- _The task_
Without reproducing any image, print the listing below exactly.

○ ○ ○ ○

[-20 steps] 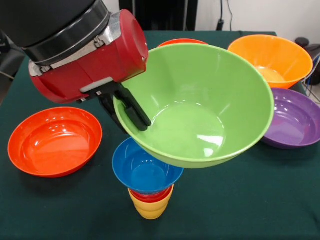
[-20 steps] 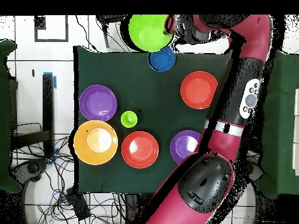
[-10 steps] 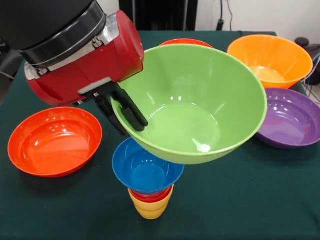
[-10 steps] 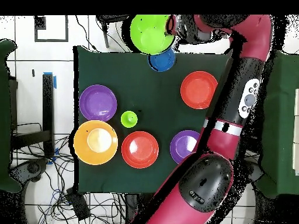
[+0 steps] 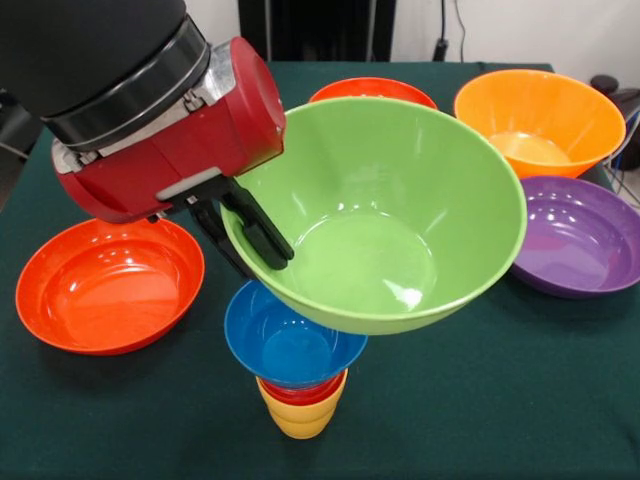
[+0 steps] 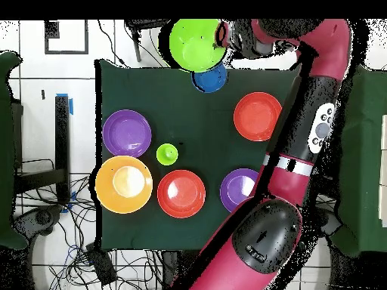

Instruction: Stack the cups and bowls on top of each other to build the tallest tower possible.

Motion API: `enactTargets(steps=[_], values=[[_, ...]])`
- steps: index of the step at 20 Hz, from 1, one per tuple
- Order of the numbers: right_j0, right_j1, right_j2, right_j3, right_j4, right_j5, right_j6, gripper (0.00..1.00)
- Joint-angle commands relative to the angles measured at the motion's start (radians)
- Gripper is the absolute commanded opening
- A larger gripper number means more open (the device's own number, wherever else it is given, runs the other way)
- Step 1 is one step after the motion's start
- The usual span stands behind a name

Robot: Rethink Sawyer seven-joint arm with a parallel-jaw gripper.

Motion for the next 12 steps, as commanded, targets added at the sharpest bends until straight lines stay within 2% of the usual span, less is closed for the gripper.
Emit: enactTargets(steps=[1,12], values=[[-0.014,0.014,0.014,0.014,-0.043,0.069,-0.346,0.00],[-0.018,0.046,0.082,-0.033,-0.102,0.115,-0.412,0.00]])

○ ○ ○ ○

- _Answer box_
[-20 steps] 
[-20 steps] 
[-10 steps] 
[-10 steps] 
[+0 steps] 
[+0 steps] 

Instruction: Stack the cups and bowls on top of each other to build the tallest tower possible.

Motion API: `enactTargets(steps=[_], values=[[_, ...]])`
- steps: index of the step at 20 Hz, from 1, one per tuple
- Order of the numbers: right_j0, right_j1, right_j2, right_j3, right_j4, right_j5, right_j6, gripper (0.00..1.00)
- Joint-angle commands relative to the angles measured at the motion's start (radians)
- Gripper is the absolute commanded opening
- A larger gripper number means more open (the device's own number, wherever else it is given, runs the other way)
- Step 1 is one step after the motion's start
- The usual span stands behind a name

Robot: Rethink Sawyer seven-joint arm with a parallel-jaw gripper.

Motion for the next 12 steps, as commanded, targets added at the sharpest bends until straight lines stay within 2% of the usual span, less is closed for the gripper.
Emit: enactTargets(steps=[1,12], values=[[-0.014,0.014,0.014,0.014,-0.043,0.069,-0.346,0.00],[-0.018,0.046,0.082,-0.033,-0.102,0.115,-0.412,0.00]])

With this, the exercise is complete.